This is not a new pattern, but one that has languished in stash. Of course, it's from the Sewing Workshop. The envelope includes both the Pearl jacket and the Opal jacket, two very different jackets. I made the Pearl:
The Pearl has a very interesting shape and construction, so it was great fun to make. There is much to like about it.
The center front piece is really a collar band. It includes a channel for a drawstring that allows you to gather the neckline in a variety of ways. The hem is symmetrical but definitely shaped, as the sides hang much longer than the front and back. There are princess seams in the front and then a back flounce that wraps around to the front. the upper back piece wraps to meet the front princess seams and so there are no side seams. The sleeves are set in and sit right at the shoulder line, something I really like in an otherwise unfitted jacket.
The envelope indicates that you can make this with a knit or a woven. I chose a medium weight linen and size small based on my measurements. I should have perhaps gone up a size given that a knit and a woven fabric (without lycra) are always going to result in a different fit. Sure enough the sleeves were a tad tight when sewn with 5/8" seam allowance. I let them out to 1/4" and adjusted the armscye accordingly. Now they are just right, I think.
Next time I hope to remember to do a forward shoulder adjustment. I see in some of my photos that unless I stand up very straight (and I should anyway!), the front appears to be longer than the back. They should be the same length.
It is not intended to be lined and I like it unlined. I finished the interior seams, mostly with quasi Hong Kong finishing, and a few with a mock flat felled seam. As mentioned above, I reduced the sleeve SA to 1/4 inch. I wanted to protect the seams from fraying and so added a bias strip of cotton batik to the stitching, flipped, folded under and hand-stitched to the jacket with a pick stitch. It's a kind of a hybrid between flat-felled and Hong Kong.
I used a strip of bias silk dupioni for the hems and to cover the seams where the sleeves are set in. My draw string is a bias tube of the linen with little silk bells on the ends.

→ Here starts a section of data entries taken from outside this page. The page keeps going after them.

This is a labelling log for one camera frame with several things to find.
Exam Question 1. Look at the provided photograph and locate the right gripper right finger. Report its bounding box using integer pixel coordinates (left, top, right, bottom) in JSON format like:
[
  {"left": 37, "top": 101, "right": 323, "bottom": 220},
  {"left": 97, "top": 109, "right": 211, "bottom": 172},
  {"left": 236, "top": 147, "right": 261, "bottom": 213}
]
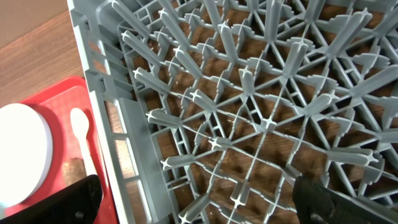
[{"left": 293, "top": 175, "right": 397, "bottom": 224}]

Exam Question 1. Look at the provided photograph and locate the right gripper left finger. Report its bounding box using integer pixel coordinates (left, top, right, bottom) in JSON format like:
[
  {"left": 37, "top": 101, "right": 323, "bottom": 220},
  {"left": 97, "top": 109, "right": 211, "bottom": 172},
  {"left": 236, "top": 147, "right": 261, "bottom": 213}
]
[{"left": 1, "top": 174, "right": 103, "bottom": 224}]

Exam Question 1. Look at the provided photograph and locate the light blue plate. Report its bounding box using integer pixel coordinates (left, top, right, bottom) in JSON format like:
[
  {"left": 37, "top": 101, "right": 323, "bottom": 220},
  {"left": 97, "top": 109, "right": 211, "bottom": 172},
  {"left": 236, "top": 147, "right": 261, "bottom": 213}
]
[{"left": 1, "top": 103, "right": 53, "bottom": 208}]

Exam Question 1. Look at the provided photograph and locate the grey dishwasher rack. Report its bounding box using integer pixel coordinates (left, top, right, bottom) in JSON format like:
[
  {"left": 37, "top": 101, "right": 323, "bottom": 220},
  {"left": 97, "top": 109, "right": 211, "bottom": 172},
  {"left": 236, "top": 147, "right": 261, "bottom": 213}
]
[{"left": 68, "top": 0, "right": 397, "bottom": 223}]

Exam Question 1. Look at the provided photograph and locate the white plastic spoon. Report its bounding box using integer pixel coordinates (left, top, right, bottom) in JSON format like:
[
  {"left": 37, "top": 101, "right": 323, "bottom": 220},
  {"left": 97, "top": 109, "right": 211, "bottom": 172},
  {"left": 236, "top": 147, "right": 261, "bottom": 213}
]
[{"left": 70, "top": 108, "right": 98, "bottom": 175}]

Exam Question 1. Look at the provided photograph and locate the red serving tray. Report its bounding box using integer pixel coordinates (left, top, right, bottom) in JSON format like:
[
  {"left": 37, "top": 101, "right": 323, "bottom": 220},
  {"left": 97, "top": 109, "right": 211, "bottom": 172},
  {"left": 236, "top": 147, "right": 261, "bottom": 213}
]
[{"left": 5, "top": 76, "right": 118, "bottom": 224}]

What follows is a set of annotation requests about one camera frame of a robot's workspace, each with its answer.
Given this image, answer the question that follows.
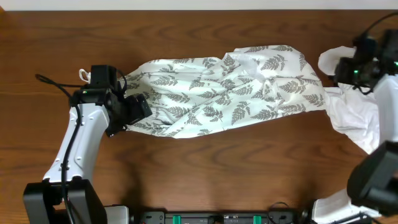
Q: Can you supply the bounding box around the white fern-print dress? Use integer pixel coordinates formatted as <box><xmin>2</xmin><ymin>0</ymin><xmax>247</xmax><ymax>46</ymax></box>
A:
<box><xmin>121</xmin><ymin>45</ymin><xmax>325</xmax><ymax>138</ymax></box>

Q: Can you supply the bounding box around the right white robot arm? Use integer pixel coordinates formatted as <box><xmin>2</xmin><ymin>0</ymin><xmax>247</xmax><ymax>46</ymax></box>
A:
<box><xmin>302</xmin><ymin>29</ymin><xmax>397</xmax><ymax>223</ymax></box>

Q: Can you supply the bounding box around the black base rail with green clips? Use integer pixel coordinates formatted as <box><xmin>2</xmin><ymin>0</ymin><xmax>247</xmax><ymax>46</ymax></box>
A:
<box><xmin>129</xmin><ymin>208</ymin><xmax>311</xmax><ymax>224</ymax></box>

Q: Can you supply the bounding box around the white t-shirt with pixel graphic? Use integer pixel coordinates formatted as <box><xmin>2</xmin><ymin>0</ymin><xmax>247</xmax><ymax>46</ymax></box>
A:
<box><xmin>317</xmin><ymin>45</ymin><xmax>382</xmax><ymax>155</ymax></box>

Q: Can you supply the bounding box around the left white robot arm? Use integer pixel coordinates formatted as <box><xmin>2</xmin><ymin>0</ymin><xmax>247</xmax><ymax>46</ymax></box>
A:
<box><xmin>23</xmin><ymin>88</ymin><xmax>152</xmax><ymax>223</ymax></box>

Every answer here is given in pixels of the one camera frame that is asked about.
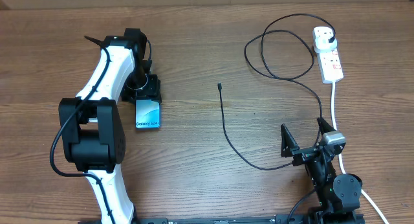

And then I began to stitch and stitch and stitch. I hand-stitched the hem in place with a running stitch in variegated pearl cotton. I also added some top-stitch in the pearl cotton to the collar area, and sleeve hems. I am totally enamored of the feather stitch, which I've learned is also called the cretin stitch. So I added that to the hem and a bit to the back collar. I also added a tiny basket weave stitch to the upper center back. I think it looks almost a interesting on the back as it does on the front. Such fun!
After finishing it, I decided to add a simple patch pocket, again with hand-stitch and a little feather stitch across the top.
I've been wearing this around the house and thoroughly enjoying it. It is so cozy. I know it would be even more cozy in a beefy knit, so maybe that's next. And how about a vest? Here it is before I set in the sleeves.
Cool pattern. Try it. You'll like it. Or maybe you already have!
Your blogs are always a delight, your projects are so perfectly in proportion with your body. Thank you for all the inspiration.
ReplyDeletethanks!
ReplyDeleteSurely you mean Cretan stitch, not cretin!
ReplyDeleteThough I am certain my own stitching would look as if a cretin had stitched it. Yours is lovely.
I bought this pattern based on your finished garment ... would have completely overlooked it otherwise.
I rather like the idea that the cretan stitch might also be a cretin stitch. But yes, I should spell-check occasionally.